When you reach the line containing "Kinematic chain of" in the data below, reproduce it and every line that follows, exactly and without additions.
★ ★ ★
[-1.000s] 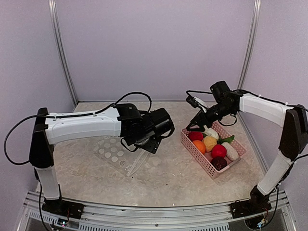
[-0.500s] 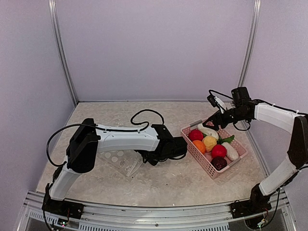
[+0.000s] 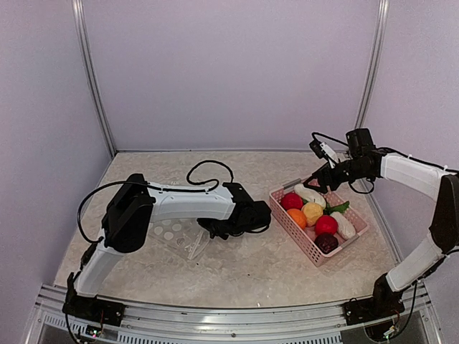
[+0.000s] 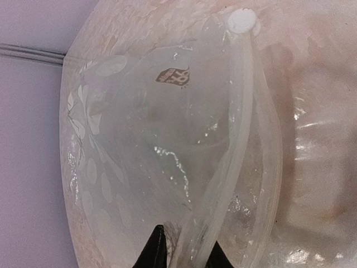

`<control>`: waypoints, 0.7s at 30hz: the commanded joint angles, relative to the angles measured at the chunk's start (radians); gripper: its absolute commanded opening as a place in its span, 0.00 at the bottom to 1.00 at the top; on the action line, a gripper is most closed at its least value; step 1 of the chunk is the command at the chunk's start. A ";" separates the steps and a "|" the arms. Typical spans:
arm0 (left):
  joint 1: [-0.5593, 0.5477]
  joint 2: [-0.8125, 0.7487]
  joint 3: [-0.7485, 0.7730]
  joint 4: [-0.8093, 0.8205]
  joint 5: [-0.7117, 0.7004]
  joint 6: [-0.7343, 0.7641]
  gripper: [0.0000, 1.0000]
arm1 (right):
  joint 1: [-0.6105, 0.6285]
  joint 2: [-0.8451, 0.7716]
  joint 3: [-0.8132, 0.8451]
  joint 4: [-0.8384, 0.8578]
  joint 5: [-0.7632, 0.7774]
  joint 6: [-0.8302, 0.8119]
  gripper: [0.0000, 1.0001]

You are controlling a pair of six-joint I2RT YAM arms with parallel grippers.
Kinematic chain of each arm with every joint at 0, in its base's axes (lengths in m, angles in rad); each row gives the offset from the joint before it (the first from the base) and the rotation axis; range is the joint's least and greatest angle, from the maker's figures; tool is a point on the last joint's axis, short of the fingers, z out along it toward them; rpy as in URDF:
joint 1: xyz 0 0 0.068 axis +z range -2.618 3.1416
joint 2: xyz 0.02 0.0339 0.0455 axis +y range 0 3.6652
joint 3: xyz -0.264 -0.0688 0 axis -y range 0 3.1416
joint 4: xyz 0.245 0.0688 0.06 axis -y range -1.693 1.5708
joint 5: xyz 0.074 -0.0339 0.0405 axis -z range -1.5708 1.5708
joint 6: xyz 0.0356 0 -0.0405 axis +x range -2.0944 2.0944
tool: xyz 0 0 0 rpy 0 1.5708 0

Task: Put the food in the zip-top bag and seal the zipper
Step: Pick up the zipper food storage bag at the center of the board.

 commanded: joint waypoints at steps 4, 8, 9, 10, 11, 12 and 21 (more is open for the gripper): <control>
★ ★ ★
WRITTEN ANSWER:
Kinematic chain of each arm with every joint at 0, in its base's axes (lengths in m, angles in rad); each row gives the offset from the joint before it (the first from the base) and the rotation axis; range is the joint's least and greatest angle, from the maker's figures; tool is a point on the last joint's axis, short of the fingers, z out along it toward them; rpy as in URDF:
joint 1: xyz 0 0 0.068 axis +z range -2.618 3.1416
joint 2: xyz 0.02 0.0339 0.0455 axis +y range 0 3.6652
joint 3: xyz -0.264 -0.0688 0 axis -y range 0 3.1416
joint 4: xyz 0.245 0.0688 0.06 axis -y range -1.693 1.5708
joint 5: xyz 0.074 -0.0339 0.0405 axis -z range -1.5708 1.5708
joint 6: xyz 0.0356 0 -0.0405 axis +x range -2.0944 2.0944
tool: xyz 0 0 0 rpy 0 1.5708 0

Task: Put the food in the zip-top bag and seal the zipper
Step: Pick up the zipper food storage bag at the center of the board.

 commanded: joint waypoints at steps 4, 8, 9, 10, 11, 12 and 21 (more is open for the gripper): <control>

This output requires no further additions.